化粧品表示名 アクリル酸アルキルコポリマーアンモニウム
医薬部外品表示名 アクリル酸アルキル共重合体エマルション(2)
部外品表示簡略名 アクリル酸アルキル共重合体エマルション-2
配合目的 皮膜形成増粘 など

アクリル酸アルキルコポリマーアンモニウムにはINCI名(化粧品成分の国際的表示名称)がありませんが、各原料においてはアクリレーツコポリマーアンモニウムのINCI名である「Ammonium Acrylates Copolymer」で対応していることから、実質的に化粧品表示名「アクリル酸アルキルコポリマーアンモニウム」は「アクリレーツコポリマーアンモニウム」同じ成分であると考えられます。

1. 基本情報

1.1. 定義

アクリル酸アルキルコポリマーのアンモニウム塩です[1]

1.2. 性状

アクリル酸アルキルコポリマーアンモニウムの性状は、

状態 乳白色の液体

このように報告されています[2a]

2. 化粧品としての配合目的

化粧品に配合される場合は、

  • 皮膜形成
  • 親水性増粘

主にこれらの目的で、マスカラ製品、アイ系メイクアップ製品、ネイル製品などに汎用されています。
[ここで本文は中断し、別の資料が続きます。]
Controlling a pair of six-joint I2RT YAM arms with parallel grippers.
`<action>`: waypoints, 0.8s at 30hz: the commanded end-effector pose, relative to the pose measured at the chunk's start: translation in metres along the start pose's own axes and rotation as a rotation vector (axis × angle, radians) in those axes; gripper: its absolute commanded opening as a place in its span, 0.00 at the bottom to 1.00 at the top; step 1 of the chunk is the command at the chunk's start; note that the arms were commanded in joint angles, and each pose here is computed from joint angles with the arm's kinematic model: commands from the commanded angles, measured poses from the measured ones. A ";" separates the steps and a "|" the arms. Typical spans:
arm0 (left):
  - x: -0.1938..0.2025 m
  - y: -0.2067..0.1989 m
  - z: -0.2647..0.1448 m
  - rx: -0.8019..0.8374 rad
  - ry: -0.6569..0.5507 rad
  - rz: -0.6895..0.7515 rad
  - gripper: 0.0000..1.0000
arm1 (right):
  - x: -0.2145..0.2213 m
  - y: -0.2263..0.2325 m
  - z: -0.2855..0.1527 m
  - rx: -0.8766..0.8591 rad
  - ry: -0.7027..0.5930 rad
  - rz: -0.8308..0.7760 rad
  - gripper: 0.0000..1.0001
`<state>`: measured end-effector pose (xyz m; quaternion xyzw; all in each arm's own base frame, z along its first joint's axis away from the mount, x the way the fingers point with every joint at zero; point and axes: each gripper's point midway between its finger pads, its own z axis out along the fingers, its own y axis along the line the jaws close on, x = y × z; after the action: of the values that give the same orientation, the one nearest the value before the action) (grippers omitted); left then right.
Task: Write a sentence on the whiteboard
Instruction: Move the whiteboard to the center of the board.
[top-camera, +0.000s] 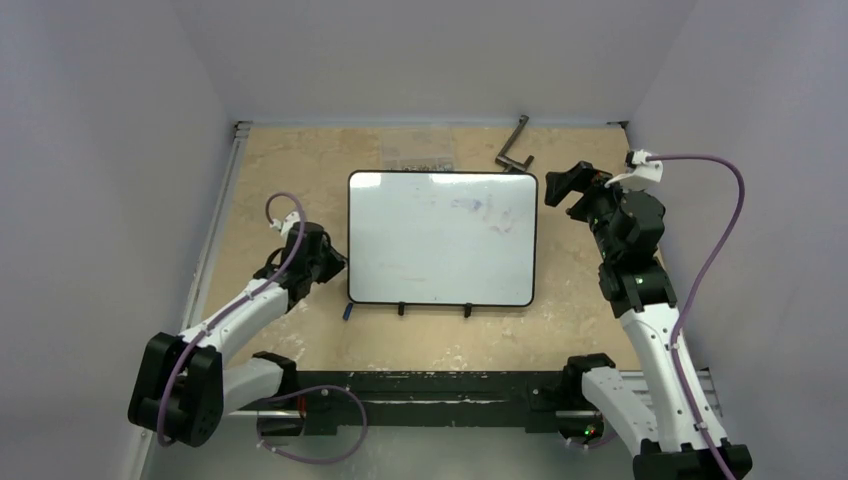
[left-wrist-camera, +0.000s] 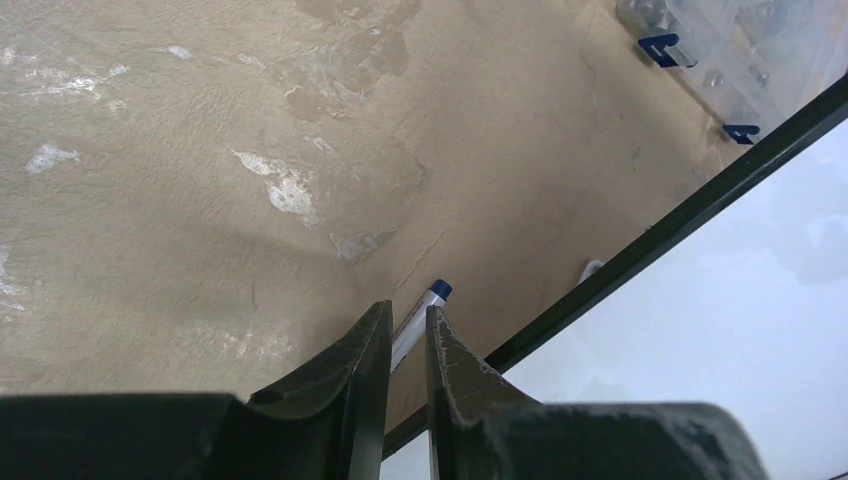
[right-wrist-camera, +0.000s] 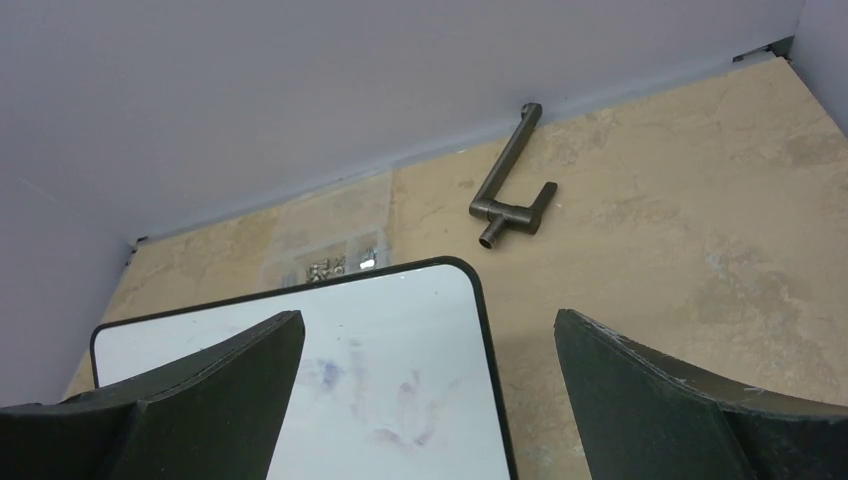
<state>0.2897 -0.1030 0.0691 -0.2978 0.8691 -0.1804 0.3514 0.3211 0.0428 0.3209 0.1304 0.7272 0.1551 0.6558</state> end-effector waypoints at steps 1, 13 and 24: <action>0.004 -0.012 0.003 0.047 -0.018 0.023 0.17 | -0.012 0.007 -0.006 -0.038 -0.055 0.000 0.99; 0.034 -0.033 0.010 0.076 0.022 0.087 0.17 | -0.002 0.007 -0.004 -0.036 -0.009 0.012 0.99; 0.030 -0.013 -0.003 -0.042 -0.003 0.184 0.21 | -0.002 0.006 -0.009 -0.035 -0.008 0.009 0.99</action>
<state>0.2706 -0.1428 0.0422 -0.2284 0.9028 -0.1527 0.3309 0.3155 0.0464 0.3137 0.1276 0.7327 0.1647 0.6479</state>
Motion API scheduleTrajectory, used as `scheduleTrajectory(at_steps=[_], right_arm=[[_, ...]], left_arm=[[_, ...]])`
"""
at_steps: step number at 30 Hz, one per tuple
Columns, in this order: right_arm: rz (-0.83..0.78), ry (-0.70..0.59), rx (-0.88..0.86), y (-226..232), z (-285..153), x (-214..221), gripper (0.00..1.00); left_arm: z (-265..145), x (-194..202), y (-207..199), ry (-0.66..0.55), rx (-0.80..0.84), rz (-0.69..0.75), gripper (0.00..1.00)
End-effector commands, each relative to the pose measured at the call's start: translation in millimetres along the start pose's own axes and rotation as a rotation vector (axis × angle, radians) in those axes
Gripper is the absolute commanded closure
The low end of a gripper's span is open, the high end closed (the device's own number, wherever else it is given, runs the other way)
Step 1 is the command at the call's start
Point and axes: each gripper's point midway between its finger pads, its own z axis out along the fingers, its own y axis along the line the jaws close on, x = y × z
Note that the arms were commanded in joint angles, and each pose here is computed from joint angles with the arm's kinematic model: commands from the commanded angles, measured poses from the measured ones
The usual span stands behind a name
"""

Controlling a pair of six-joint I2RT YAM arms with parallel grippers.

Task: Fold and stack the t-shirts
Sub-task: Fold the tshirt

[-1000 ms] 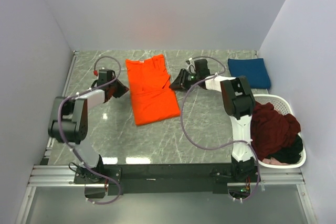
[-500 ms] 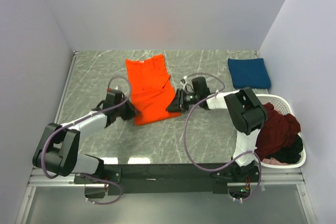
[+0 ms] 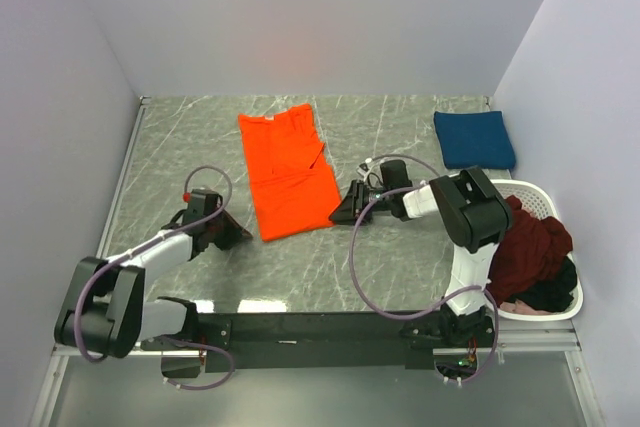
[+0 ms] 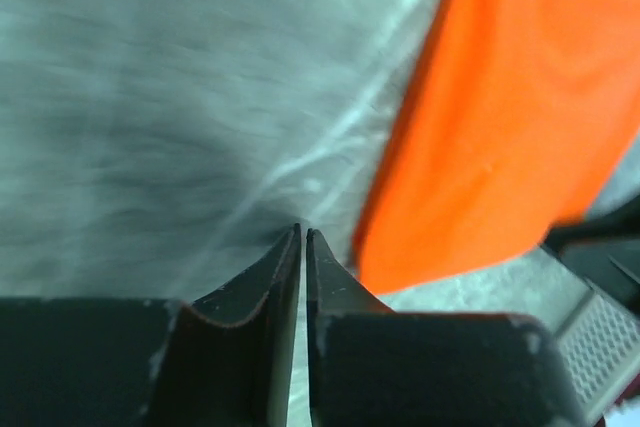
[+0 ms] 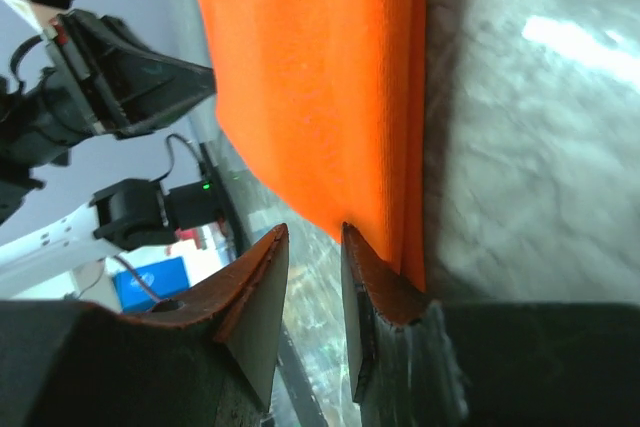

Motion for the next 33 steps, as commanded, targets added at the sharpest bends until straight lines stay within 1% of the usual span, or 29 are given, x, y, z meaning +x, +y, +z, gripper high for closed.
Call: scheduleTrajectory(at_steps=[1,2,3,5,6,8,9,10,11,12,14,15,17,18,20,23,26,27,29,30,31,33], right_arm=[[-0.073,-0.053,0.075,5.7,-13.1,-7.0,0.64],[-0.08,-0.047,0.072,13.1,-13.2,-5.5,0.64],[-0.123,-0.046,0.048,31.9,-9.9,-4.7,0.64],[-0.14,-0.038,0.013,53.9,-3.7,0.0,0.64],[-0.186,-0.037,-0.026,75.4,3.4,2.7,0.64],[-0.2,-0.027,-0.076,98.9,15.3,7.4,0.64],[-0.209,-0.02,-0.097,108.4,24.5,6.2,0.64],[-0.203,0.016,-0.116,118.1,37.2,18.8,0.64],[-0.208,0.028,-0.131,123.9,45.3,21.6,0.64],[-0.21,0.04,-0.137,123.9,59.4,20.5,0.64],[-0.192,0.064,-0.138,123.4,78.1,28.6,0.64],[-0.183,0.068,-0.144,116.4,90.2,27.2,0.64],[-0.14,0.081,-0.148,109.7,101.4,29.0,0.64],[-0.126,0.083,-0.138,97.7,109.8,27.2,0.64],[-0.1,0.1,-0.087,78.1,116.8,29.8,0.64],[-0.104,0.126,-0.033,60.1,122.8,32.1,0.64],[-0.14,0.13,-0.032,68.4,113.9,33.6,0.64],[-0.17,0.11,-0.045,82.8,106.2,28.0,0.64],[-0.21,0.093,-0.024,86.4,94.7,22.9,0.64],[-0.235,0.071,-0.036,96.6,84.5,19.3,0.64],[-0.238,0.046,-0.039,95.7,74.3,9.7,0.64],[-0.235,0.028,-0.056,94.5,58.1,4.9,0.64]], left_arm=[[-12.7,-13.6,15.0,-0.065,-0.074,0.015,0.87],[-15.7,-16.5,14.0,-0.076,-0.078,0.032,0.86],[-21.4,-18.8,11.6,-0.086,-0.078,0.041,0.85],[-30.7,-31.8,3.7,-0.132,-0.083,0.07,0.83],[-38.4,-38.8,-2.0,-0.165,-0.073,0.082,0.81],[-51.5,-45.1,-8.9,-0.183,-0.077,0.11,0.78],[-60.7,-56.3,-10.4,-0.243,-0.09,0.118,0.75],[-68.2,-60.2,-13.9,-0.259,-0.091,0.124,0.72],[-73.0,-62.7,-15.2,-0.274,-0.091,0.133,0.68],[-80.1,-66.5,-19.4,-0.3,-0.076,0.136,0.61],[-86.4,-67.5,-21.9,-0.312,-0.067,0.136,0.54],[-90.2,-67.5,-23.6,-0.32,-0.054,0.139,0.47],[-90.6,-63.9,-22.2,-0.31,-0.047,0.155,0.42],[-92.8,-63.1,-23.4,-0.313,-0.034,0.163,0.35],[-92.5,-58.8,-21.6,-0.306,-0.023,0.171,0.29],[-98.5,-57.7,-30.1,-0.317,0.029,0.183,0.28],[-104.7,-60.4,-37.8,-0.347,0.074,0.218,0.28],[-107.2,-61.7,-43.4,-0.361,0.103,0.232,0.27],[-105.6,-59.3,-44.0,-0.359,0.113,0.251,0.27],[-102.4,-55.8,-44.6,-0.338,0.117,0.255,0.26],[-99.9,-53.7,-45.7,-0.327,0.122,0.256,0.26],[-91.7,-45.9,-46.2,-0.288,0.116,0.263,0.26]])
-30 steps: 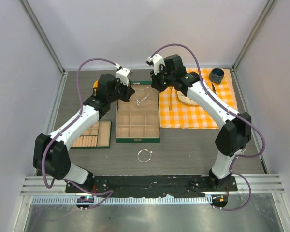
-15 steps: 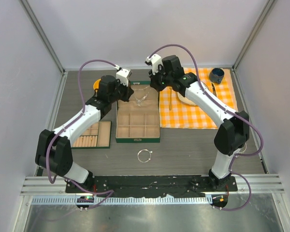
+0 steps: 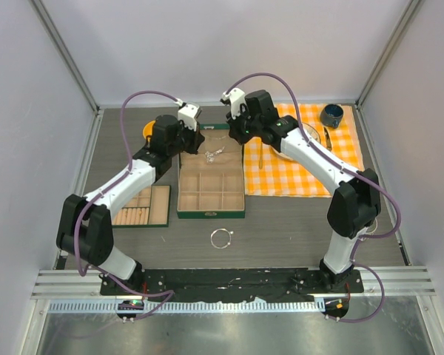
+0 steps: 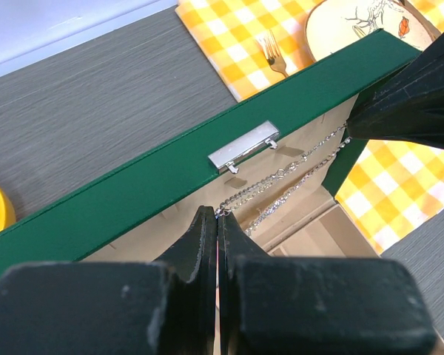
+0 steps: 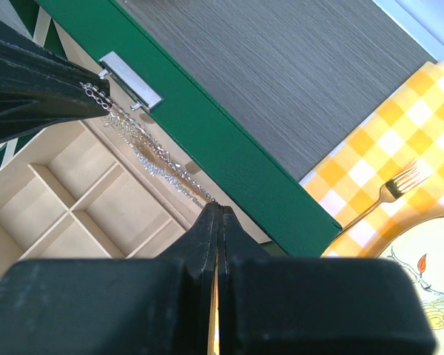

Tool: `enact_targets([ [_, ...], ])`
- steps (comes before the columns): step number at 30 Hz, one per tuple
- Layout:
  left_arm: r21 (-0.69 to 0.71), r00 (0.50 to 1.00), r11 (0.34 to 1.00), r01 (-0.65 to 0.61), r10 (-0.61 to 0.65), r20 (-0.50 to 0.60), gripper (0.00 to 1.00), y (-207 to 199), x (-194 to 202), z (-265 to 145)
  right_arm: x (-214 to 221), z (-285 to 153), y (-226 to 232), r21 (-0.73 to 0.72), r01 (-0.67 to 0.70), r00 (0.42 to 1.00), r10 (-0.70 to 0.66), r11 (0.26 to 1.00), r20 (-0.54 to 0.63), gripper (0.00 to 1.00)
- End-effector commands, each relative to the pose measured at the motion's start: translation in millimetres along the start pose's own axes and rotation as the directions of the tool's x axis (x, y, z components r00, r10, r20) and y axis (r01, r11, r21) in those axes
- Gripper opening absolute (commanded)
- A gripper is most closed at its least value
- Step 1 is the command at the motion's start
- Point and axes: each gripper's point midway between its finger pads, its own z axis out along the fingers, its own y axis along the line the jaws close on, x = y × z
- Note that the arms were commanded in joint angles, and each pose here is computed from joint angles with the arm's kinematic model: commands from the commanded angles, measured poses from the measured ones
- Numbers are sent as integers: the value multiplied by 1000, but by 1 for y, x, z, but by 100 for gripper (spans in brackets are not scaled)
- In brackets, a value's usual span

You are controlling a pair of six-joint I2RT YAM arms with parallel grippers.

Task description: Organize the mixed jewelry

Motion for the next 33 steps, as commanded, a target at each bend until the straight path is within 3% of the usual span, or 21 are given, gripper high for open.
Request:
enact_targets([
  [1,-19,997,1000,-11,12,70,0,7,-19,3,-23,-5,-5,40,3,997,-6,999,82,1],
  [33,-37,997,999,-9,11,72,0,11,-16,11,-32,-10,-16,106,-7,993,-6,994,116,1],
])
以下は、化粧品として配合される目的に対する根拠です。

2.1. 皮膜形成

皮膜形成に関しては、アクリル酸アルキルコポリマーアンモニウムはタイプによって耐水性およびまつ毛のカール保持力に優れる皮膜を形成することから、皮膜形成目的でマスカラ製品、アイライナー製品、アイシャドー製品、アイブロウ製品、ネイル製品などに汎用されています[2b][3a][4a]

2.2. 親水性増粘

親水性増粘に関しては、アクリル酸アルキルコポリマーアンモニウムの中には粘着性を高めたものがあり、粘着性を高めたものが二重まぶた用製品、つけまつ毛製品などに使用されています[3b][4b]

3. 安全性評価

アクリル酸アルキルコポリマーアンモニウムの現時点での安全性は、

  • 外原規2021規格の基準を満たした成分が収載される医薬部外品原料規格2021に収載
  • 20年以上の使用実績
  • 皮膚刺激性:ほとんどなし(データなし)
  • 眼刺激性:詳細不明
  • 皮膚感作性(アレルギー性):ほとんどなし(データなし)

このような結果となっており、化粧品配合量および通常使用下において、一般に安全性に問題のない成分であると考えられます。

以下は、この結論にいたった根拠です。

3.1. 皮膚刺激性および皮膚感作性(アレルギー性)

医薬部外品原料規格2021に収載されており、20年以上の使用実績がある中で重大な皮膚刺激および皮膚感作の報告がみあたらないため、化粧品配合量および通常使用下において、一般に皮膚刺激性および皮膚感作性(アレルギー性)はほとんどないと考えられますが、詳細な安全性試験データがみあたらず、データ不足のため詳細は不明です。

3.2. 眼刺激性

試験結果や安全性データがみあたらないため、現時点ではデータ不足により詳細不明です。

4. 参考文献

  1. 日本化粧品工業連合会(2013)「アクリル酸アルキルコポリマーアンモニウム」日本化粧品成分表示名称事典 第3版,117.
  2. ab大同化成工業株式会社(2015)「ビニゾール 1086WP」Technical Information.
  3. ab大同化成工業株式会社(-)「ビニゾール」製品カタログ.
  4. ab日本化粧品工業連合会(2005)「アクリル酸アルキルコポリマーアンモニウム」日本化粧品成分表示名称事典 第2版,79.